D3 Mini Project/Lab

This week you've learned about using D3 with Rails to help us represent data in a more meaningful way to users.

Now you will take on a larger task- representing a significantly larger public dataset. To do this will require a strong understanding of Rails, PostgreSQL, ActiveRecord, Rake and D3.

The big challenge here is find the best way use D3 to display the data in a way that helps enhance understanding. Using a bar or line chart is the simplest way to represent data, but often isn't significantly more useful than just displaying a table of data to the user.

The key to doing this well is asking yourself questions about the data, and then thinking of how you might best display the answers.

Assignment

Step 1) Find a large dataset that you'd like to represent. Ideally yours will be between 50,000 and 5 million points of data (up to a few GB. Do not attempt something larger than 10-15GB). Potential sources for data:

Where can I find large datasets open to the public

Step 2) Consider your data. What questions do you want to "ask the data"? What would those answers look like? How could someone explore the data to come to their own conclusions and surprises?

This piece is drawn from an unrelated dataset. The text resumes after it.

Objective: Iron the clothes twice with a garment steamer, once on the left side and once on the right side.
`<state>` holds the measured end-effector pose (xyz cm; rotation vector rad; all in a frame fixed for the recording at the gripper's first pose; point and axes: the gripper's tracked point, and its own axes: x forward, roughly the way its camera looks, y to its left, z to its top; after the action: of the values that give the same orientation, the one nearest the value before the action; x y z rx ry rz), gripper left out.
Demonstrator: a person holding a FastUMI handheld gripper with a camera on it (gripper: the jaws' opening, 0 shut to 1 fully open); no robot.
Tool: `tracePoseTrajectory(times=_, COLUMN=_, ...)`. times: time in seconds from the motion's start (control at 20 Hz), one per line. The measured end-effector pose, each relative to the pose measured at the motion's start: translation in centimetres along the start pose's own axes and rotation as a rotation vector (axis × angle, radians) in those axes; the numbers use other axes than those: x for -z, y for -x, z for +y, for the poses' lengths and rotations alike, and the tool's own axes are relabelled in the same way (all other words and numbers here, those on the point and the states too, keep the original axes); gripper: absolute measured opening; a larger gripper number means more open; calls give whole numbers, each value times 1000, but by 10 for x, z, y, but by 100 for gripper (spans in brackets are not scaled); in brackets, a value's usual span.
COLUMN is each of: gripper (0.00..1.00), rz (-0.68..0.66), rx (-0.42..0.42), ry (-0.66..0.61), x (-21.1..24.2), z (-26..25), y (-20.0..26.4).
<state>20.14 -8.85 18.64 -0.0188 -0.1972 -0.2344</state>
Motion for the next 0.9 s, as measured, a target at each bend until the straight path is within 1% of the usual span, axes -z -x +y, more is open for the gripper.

Step 3) Create a new Rails project. Make sure to use a .gitignore to keep your data files out of version control.

Step 4) Create a schema (migrations, models) to reflect this data set. You may need more than one model. Pay special attention to indexing, as with large data sets proper indexes are critical.

Step 5) Write a rake task to import this dataset into Postgres with ActiveRecord. You may find that some of your data is malformed and either needs to be cleaned up or skipped.

Step 6) Build a JSON API to access this data. You might do some transformation/alteration of the data, and not simply return all the raw rows to the API.

Step 7) Use D3 to create a stunning (and hopefully interactive) visualization of the data. Consider multiple visualizations of different aspects of the dataset if it would help tell the story of the data in a more compelling way.